Concentrations of TCE detected in groundwater at Charleston Air Force Base have historically ranged up to 296,000 μg/L (just under 30 percent of saturation). Anaerobic in-situ reactive zone (IRZ) technology was selected for the remedy. Based on evidence of ongoing natural degradation, the remedy was designed to stimulate the natural microbial populations to access and treat the non-aqueous phase TCE mass through three pathways: 1) the production of more soluble intermediates, 2) an increase in concentration gradients at the water/NAPL interface, and 3) potential contributions in the form of donor and microbial-related surfactant effects. Initial implementation involved 21 reusable injection points for the delivery of a degradable organic substrate (carbohydrate-whey mixture).

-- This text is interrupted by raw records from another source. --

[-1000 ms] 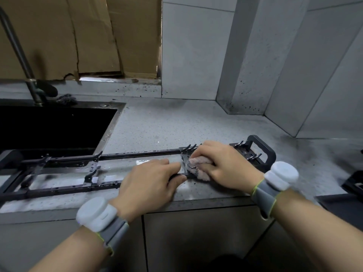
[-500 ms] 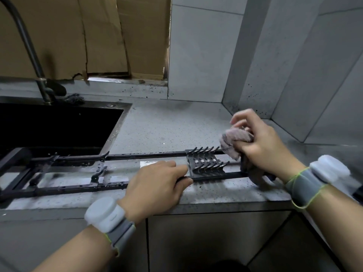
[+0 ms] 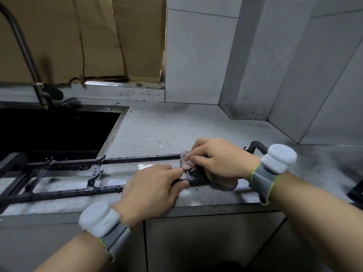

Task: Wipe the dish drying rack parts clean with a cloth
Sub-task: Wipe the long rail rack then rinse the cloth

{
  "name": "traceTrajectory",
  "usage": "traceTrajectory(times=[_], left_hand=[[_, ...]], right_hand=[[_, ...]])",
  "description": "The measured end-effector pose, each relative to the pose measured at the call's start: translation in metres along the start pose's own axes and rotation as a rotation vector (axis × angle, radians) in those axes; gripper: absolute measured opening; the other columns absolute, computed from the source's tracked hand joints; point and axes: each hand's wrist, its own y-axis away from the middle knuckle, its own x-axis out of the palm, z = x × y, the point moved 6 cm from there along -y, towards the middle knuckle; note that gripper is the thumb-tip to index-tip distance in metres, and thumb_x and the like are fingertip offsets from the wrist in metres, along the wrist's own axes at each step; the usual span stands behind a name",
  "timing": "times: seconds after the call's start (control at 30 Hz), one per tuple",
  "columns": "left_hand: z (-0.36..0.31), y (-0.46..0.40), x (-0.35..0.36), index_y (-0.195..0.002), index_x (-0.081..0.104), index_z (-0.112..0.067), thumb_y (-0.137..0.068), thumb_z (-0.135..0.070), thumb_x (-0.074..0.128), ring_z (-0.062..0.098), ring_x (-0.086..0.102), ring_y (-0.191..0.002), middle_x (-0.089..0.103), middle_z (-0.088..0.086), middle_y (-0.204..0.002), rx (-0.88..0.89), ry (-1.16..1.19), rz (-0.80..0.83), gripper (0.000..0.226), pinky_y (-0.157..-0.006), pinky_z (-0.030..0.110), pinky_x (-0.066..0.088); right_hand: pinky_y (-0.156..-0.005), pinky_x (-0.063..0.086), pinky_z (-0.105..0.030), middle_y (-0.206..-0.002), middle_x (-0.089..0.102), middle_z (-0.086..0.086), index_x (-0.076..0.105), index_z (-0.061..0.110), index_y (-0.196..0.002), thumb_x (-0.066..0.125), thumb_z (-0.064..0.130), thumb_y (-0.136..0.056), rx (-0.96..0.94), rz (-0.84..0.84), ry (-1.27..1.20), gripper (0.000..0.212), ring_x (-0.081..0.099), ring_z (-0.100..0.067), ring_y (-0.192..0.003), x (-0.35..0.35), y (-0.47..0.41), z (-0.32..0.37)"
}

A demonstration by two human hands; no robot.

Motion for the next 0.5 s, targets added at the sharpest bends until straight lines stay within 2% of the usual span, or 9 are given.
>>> traceTrajectory(times=[0.1,0.2,0.27,0.33,0.4,0.5], left_hand=[[-0.001,0.001,-0.002,-0.083,0.032,-0.027,-0.099,-0.061,0.032,0.012,0.039,-0.078,0.043,-0.007,-0.079,0.008,0.009,-0.014,0.037,-0.062,0.033,0.031],[-0.001,0.001,-0.002,-0.083,0.033,-0.028,-0.1,-0.061,0.032,0.012,0.037,-0.076,0.042,-0.007,-0.077,0.006,0.02,-0.009,0.037,-0.061,0.033,0.03],[-0.001,0.001,-0.002,-0.083,0.033,-0.027,-0.1,-0.061,0.03,0.013,0.037,-0.077,0.042,-0.007,-0.078,0.004,0.011,-0.001,0.037,-0.062,0.033,0.03],[-0.001,0.001,-0.003,-0.083,0.032,-0.027,-0.1,-0.061,0.031,0.013,0.038,-0.078,0.042,-0.007,-0.079,0.008,0.016,-0.005,0.037,-0.062,0.034,0.029],[-0.003,0.0,-0.004,-0.084,0.032,-0.028,-0.1,-0.061,0.032,0.013,0.042,-0.08,0.042,-0.008,-0.08,0.017,0.009,-0.004,0.036,-0.063,0.034,0.029],[-0.003,0.0,-0.003,-0.084,0.031,-0.03,-0.099,-0.061,0.033,0.013,0.044,-0.082,0.042,-0.009,-0.081,0.016,0.01,-0.006,0.035,-0.063,0.033,0.029]], right_hand=[[-0.087,0.039,-0.027,-0.106,0.062,0.007,0.075,0.026,-0.11,0.052,0.026,-0.1,0.073,0.016,0.063,0.025,0.057,-0.013,-0.098,-0.009,0.012,-0.023],[-0.086,0.046,-0.035,-0.098,0.068,0.001,0.077,0.019,-0.097,0.054,0.022,-0.095,0.169,-0.003,0.145,0.024,0.061,-0.022,-0.095,-0.017,0.015,-0.042],[-0.083,0.047,-0.035,-0.092,0.07,-0.003,0.078,0.018,-0.093,0.056,0.021,-0.093,0.204,-0.138,0.104,0.022,0.062,-0.023,-0.092,-0.027,0.014,-0.044],[-0.086,0.045,-0.03,-0.096,0.067,0.001,0.079,0.025,-0.097,0.06,0.02,-0.092,0.159,-0.295,-0.038,0.02,0.061,-0.015,-0.092,-0.032,0.014,-0.031],[-0.089,0.04,-0.022,-0.105,0.061,0.007,0.076,0.031,-0.107,0.06,0.025,-0.094,0.072,-0.244,-0.106,0.021,0.055,-0.007,-0.097,-0.016,0.012,-0.011],[-0.086,0.038,-0.022,-0.109,0.053,0.013,0.074,0.038,-0.108,0.056,0.038,-0.096,0.063,-0.099,-0.107,0.022,0.052,-0.003,-0.097,0.009,0.014,-0.005]])
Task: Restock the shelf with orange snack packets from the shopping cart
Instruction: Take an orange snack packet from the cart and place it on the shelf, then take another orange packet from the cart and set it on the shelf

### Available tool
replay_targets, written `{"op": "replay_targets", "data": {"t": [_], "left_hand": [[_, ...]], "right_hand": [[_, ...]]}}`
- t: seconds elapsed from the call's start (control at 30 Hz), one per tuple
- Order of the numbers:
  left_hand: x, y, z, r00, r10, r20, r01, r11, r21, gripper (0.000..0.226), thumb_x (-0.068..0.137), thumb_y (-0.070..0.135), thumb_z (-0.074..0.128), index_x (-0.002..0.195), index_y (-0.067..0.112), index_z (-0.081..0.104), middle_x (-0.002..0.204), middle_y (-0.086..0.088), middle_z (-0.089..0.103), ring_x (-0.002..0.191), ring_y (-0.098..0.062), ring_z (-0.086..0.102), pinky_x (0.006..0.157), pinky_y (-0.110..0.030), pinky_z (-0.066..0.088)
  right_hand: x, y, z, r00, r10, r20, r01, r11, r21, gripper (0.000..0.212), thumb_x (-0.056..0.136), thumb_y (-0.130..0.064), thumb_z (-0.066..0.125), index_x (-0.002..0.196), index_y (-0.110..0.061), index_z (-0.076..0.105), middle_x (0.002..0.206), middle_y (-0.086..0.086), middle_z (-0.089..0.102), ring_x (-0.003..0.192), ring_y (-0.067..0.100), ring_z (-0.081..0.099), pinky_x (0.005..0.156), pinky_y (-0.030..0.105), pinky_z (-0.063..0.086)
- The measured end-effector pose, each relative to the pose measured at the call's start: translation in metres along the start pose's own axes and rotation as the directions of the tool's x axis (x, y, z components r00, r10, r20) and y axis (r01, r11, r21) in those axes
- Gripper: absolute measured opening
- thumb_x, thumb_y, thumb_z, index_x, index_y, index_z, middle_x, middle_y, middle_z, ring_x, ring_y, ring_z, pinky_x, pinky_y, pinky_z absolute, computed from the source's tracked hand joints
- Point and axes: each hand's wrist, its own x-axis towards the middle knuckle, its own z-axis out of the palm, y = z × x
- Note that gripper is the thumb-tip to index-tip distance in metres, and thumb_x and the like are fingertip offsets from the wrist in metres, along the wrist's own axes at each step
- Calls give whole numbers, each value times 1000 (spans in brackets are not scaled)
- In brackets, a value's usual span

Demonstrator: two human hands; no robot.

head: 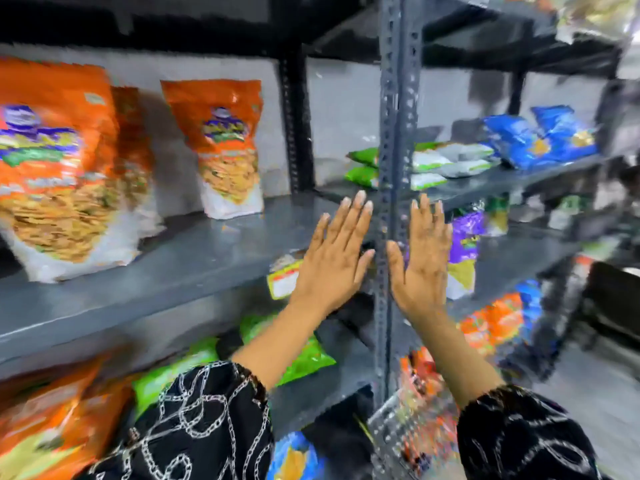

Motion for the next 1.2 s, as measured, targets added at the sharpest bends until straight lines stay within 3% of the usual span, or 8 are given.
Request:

The use of in-situ bioremediation at this site reduced TCE from baseline concentrations as high as 110,000 μg/L in May 2003 to less than 100 μg/L in certain areas of the plume by June 2005 (greater than 99.9% reduction), shrinking the total plume footprint by 30 percent. The decrease in TCE concentrations was accompanied by the sequential increase and decrease of cis-1,2-DCE and VC concentrations. Within 24 months, TCE degradation was successfully driven to completion, creating meaningful molar concentrations of ethene at nearly all of the monitoring wells in the treatment area, ranging from concentrations above 1,000 ug/L in many locations to as high as 11,000 ug/L. A strong correlation was observed between the onset of complete dechlorination (ethene production), the onset of  ethanogenesis, and the availability of degradable organic carbon. The injection program will be continued with the goal of reducing contaminant concentrations to within the range of the targeted cleanup goals.